Our autolabel bot merely tells Probot to add labels when certain events have occurred. For example, on the event that an issue title has been modified to include the phrase DISABLED test..., we tell the bot to add the skipped label denoting a skipped test in CI (if you're curious about the disable test infra, see our Continuous Integration wiki).

It is at this point where looking at the code becomes more helpful, so open another tab for the bot code that lives in our open source test-infra repo: Note all the app.on("some.event", async(context) => lines. When "some event" occurs, we get a context, which gives us information about what happened in the form of a payload. For what payloads look like for differing events, please check out Webhook events & Payloads.

How to work it

The primary reason for this wiki is to enable you to help us make our autolabel bot better! One of the most impactful tasks our autolabel bot takes on is categorizing PRs for release notes. As our codebase is large and not one person has enough context or time to know all the right mappings, we encourage you to improve our heuristics and submit changes.

How to submit a change

Once you have an improvement in mind, please follow the instructions in our bot README. Add test cases in to verify your change. We use nock along with pretend payloads in to mock API calls. Nock was confusing when I first started out, and looking at existing test cases (hint hint: copy paste is your friend) was helpful. To run the test file, enter the following command once you're in the torchci directory in the commandline:

yarn test test/autoLabelBot.test.ts

When your change is ready, open up a pull request to our test-infra repo and tag @pytorch/pytorch-dev-infra for a review.

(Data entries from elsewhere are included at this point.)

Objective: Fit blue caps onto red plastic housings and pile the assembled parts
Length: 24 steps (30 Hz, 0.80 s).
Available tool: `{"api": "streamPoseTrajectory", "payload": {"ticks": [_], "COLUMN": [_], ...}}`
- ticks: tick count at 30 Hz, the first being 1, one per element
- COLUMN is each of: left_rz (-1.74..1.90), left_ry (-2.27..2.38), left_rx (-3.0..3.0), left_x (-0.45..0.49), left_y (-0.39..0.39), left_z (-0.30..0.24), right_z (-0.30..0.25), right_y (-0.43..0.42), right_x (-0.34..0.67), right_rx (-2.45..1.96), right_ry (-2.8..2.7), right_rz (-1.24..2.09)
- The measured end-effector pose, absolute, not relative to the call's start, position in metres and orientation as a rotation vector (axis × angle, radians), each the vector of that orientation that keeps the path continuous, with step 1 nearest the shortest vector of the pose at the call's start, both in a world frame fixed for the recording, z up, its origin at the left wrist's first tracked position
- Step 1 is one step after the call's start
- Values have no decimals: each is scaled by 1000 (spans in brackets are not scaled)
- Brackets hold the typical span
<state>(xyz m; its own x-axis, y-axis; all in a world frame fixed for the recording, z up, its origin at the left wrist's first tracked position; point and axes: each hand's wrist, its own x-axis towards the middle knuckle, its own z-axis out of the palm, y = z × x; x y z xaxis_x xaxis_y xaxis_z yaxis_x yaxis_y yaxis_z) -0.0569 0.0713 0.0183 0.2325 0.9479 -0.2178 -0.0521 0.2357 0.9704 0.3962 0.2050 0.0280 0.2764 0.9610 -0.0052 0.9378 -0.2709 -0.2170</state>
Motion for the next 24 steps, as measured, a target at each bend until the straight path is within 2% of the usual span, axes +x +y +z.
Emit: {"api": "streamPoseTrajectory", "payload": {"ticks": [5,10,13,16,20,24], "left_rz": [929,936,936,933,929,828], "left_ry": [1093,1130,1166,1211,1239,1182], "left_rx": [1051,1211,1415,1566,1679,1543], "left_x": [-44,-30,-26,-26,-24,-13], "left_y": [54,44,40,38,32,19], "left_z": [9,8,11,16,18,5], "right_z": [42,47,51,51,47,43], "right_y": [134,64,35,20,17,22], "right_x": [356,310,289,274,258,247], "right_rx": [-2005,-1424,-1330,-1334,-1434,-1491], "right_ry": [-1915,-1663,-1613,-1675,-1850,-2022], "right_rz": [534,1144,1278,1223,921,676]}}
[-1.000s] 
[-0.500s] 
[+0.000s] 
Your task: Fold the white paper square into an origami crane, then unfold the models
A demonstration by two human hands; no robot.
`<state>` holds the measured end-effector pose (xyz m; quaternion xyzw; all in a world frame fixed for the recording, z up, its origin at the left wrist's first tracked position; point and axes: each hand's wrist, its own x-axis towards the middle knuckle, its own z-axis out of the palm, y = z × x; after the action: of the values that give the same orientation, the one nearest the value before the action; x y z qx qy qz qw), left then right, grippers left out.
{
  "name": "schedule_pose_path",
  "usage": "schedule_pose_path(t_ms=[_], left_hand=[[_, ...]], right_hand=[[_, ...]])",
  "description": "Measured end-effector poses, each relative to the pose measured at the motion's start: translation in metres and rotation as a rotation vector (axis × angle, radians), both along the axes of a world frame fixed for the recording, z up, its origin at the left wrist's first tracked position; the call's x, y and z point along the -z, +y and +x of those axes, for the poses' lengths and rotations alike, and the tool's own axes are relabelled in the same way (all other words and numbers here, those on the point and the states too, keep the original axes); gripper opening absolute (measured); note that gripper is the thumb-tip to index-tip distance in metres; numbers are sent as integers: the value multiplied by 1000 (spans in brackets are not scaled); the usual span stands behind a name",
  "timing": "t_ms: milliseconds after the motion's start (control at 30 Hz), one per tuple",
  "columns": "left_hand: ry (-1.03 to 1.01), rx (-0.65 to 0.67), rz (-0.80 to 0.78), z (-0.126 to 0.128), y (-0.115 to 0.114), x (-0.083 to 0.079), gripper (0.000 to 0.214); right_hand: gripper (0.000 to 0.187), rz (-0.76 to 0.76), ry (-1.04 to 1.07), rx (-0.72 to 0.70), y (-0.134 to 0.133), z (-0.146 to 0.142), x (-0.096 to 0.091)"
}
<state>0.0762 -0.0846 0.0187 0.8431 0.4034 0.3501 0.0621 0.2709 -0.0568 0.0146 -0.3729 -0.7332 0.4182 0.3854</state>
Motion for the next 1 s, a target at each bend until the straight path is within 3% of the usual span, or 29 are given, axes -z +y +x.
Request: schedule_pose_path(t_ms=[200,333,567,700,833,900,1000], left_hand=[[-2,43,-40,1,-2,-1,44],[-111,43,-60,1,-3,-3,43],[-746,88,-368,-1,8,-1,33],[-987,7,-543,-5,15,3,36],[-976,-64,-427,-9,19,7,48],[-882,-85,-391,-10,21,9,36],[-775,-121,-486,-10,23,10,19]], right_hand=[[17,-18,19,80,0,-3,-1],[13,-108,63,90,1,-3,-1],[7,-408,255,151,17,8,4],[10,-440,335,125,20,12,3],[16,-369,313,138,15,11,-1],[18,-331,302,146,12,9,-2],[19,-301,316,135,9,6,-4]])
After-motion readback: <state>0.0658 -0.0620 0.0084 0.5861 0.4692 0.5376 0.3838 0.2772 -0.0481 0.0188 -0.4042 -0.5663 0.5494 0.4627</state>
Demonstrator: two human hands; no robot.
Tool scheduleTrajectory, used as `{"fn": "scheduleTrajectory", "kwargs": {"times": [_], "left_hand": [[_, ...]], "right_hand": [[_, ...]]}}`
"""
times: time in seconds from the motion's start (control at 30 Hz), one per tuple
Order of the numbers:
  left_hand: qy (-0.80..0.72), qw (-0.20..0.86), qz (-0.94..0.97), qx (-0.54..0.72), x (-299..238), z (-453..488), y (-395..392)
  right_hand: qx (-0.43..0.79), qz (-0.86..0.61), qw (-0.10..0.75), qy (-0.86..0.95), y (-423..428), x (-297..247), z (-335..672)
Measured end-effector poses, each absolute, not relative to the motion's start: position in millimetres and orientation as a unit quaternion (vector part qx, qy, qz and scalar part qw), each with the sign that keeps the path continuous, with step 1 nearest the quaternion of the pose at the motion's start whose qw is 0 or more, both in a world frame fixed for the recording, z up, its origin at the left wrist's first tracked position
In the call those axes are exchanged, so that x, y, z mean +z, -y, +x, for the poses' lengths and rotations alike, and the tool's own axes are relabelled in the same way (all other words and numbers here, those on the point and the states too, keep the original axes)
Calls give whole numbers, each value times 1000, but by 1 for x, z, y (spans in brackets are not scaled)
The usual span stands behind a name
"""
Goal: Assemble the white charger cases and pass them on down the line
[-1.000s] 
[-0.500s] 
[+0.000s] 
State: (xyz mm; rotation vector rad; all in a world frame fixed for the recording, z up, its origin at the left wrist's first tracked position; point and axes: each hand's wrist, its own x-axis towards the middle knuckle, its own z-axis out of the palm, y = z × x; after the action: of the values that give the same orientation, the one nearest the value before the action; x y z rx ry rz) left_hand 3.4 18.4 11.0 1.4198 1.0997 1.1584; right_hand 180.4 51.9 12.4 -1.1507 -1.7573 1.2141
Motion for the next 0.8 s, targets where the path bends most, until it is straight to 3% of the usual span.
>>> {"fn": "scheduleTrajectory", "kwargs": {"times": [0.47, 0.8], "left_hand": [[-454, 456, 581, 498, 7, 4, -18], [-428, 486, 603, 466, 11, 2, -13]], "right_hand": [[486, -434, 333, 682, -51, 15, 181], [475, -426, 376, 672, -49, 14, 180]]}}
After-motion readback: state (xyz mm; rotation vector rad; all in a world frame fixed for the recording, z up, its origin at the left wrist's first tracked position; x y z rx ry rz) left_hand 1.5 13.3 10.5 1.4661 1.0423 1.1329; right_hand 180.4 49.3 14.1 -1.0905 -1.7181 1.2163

Why categorize (for release notes)? And how does it work?

  • Why categorize? The purpose of categorizing is so that during the release notes process, commits/PRs are routed to the right module owner whose job is to clean up the commit message and include additional information regarding bc-breaking changes or deprecations.
  • When and how? Categorizing a PR to the right module should happen before it is landed and can be done by adding a single release notes: <module name> label. Labels corresponding to the modules are prefixed with release notes:.
  • Optionally add a single topic: blah to make the module owners lives easier later.
  • For PRs that are not user facing and are not intended to be a part of the release notes, the topic: not user facing should be added. In that case, the release notes: <module name> label is not required.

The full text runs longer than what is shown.